Gay guys objectify women just as often as straight men do, too, or has that been just my experience? Like, one of my friends has horror stories of being sexually assaulted by laughing, gay, male furries who used their lack of attraction to justify groping her chest.
You do have a point that males and male characters (especially more feminine ones) are more objectified in furry than "real life".
Of course, some furs like being objectified . . . assuming that is a bad idea, though. Lack of sexual attraction is no defence against a charge of assault.
Objectification happens to artists, too!
"silenced"
"objectified"
words with meanings like asking-Rebecca-Watson-for-coffee-rape. LOL
Good thing furry fandom isn't big enough to get scammed by Anita Sarkeesian.
Not gonna lie, I don't even know what you're talking about any more.
The way you use meaningless buzzwords says you don't know what you're talking about either.

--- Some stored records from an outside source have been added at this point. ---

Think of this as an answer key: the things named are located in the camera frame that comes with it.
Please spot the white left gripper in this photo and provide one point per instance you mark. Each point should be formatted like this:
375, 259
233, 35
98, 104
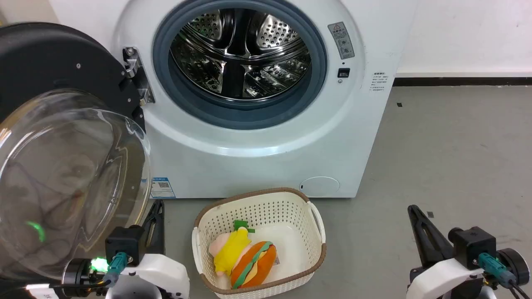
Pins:
162, 274

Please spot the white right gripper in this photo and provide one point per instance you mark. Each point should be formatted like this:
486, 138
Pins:
440, 280

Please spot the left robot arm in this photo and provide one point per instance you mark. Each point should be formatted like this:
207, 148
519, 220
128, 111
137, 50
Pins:
77, 272

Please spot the white front-load washing machine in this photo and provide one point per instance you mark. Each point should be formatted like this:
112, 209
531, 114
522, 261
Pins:
257, 166

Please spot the metal door hinge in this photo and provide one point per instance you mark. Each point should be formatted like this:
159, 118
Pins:
134, 66

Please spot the black door latch socket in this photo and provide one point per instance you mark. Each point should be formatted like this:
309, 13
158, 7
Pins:
343, 73

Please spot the black round glass washer door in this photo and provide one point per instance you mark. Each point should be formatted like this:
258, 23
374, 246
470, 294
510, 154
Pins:
41, 54

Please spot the blue energy label sticker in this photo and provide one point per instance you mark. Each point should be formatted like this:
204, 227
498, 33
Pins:
162, 188

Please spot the yellow pink plush doll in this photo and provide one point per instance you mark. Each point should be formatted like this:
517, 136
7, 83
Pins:
232, 249

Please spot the orange hamburger plush toy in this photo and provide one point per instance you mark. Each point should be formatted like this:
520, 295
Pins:
255, 265

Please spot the cream perforated laundry basket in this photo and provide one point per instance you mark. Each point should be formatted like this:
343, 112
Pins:
266, 207

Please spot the round white filter cover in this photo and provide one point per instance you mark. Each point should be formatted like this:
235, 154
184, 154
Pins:
319, 187

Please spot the small white text label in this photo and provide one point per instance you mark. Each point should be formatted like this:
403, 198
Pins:
378, 82

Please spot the stainless steel washer drum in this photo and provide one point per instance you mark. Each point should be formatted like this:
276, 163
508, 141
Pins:
241, 54

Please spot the grey warning sticker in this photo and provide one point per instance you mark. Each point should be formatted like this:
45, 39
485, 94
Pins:
341, 40

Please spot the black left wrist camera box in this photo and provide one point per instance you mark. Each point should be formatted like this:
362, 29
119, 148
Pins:
124, 245

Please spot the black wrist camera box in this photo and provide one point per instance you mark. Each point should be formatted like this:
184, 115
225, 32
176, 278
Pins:
474, 247
124, 245

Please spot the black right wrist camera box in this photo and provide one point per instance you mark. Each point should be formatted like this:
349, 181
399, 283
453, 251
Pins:
474, 247

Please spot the black wall baseboard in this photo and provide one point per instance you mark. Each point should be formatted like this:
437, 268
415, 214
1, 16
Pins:
461, 81

We need to find out if official furry fandom memberships are given out fairly. Why is there a commission pay gap so artists like Floofymutt make more than Sparkletiger? We need to know why furry porn promotes unrealistic body standards and unnatural tail sizes that exploit anthropomorphic animals. Why are herms who do hotel yiff parties considered studs, but cis straight furries who do online RP arent considered slutty enough? In a fandom where being socially awkward is the norm, what do we have to do to make it easier to creep-shame people by spreading rumors and gossip?

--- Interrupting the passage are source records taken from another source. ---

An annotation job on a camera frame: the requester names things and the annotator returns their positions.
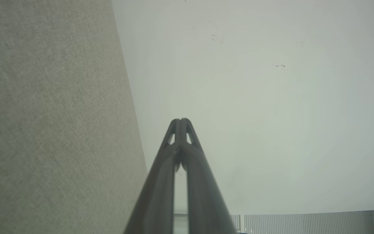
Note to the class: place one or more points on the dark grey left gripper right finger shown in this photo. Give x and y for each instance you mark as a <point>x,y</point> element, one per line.
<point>203,201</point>

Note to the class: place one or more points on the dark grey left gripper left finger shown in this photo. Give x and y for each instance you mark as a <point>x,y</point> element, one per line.
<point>159,195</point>

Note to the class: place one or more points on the white ribbed panel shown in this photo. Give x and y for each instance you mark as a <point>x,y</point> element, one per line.
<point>304,224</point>

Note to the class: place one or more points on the beige grey fabric sofa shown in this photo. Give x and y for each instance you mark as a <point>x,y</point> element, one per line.
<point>44,113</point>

I'm going to guess that this last comment was generated by an algorithm and a list of furry-related words. And on that basis, I love it. ;)
Brilliant :D
I know you're just spouting feminist tropes in an attempt to be humorous or whatever, but I will creep-shame creeps until the day that I die.
A smart person knows when to stop talking and slink away, but you're the kind of person who posts on ED.
Being someone who studies politic in his free time, the three questions about it were kind of ambiguous. "Socially" as in how you personally 'act' or as in your political alignment with social issues? "Economically" as in how one handles their OWN finances or as in one's political alignment as to how the government should handle their fiscal endeavors?
Because when I see these three question together I initially went through thought it was asking the personal, but then remembered the Nolan Scale and confused myself.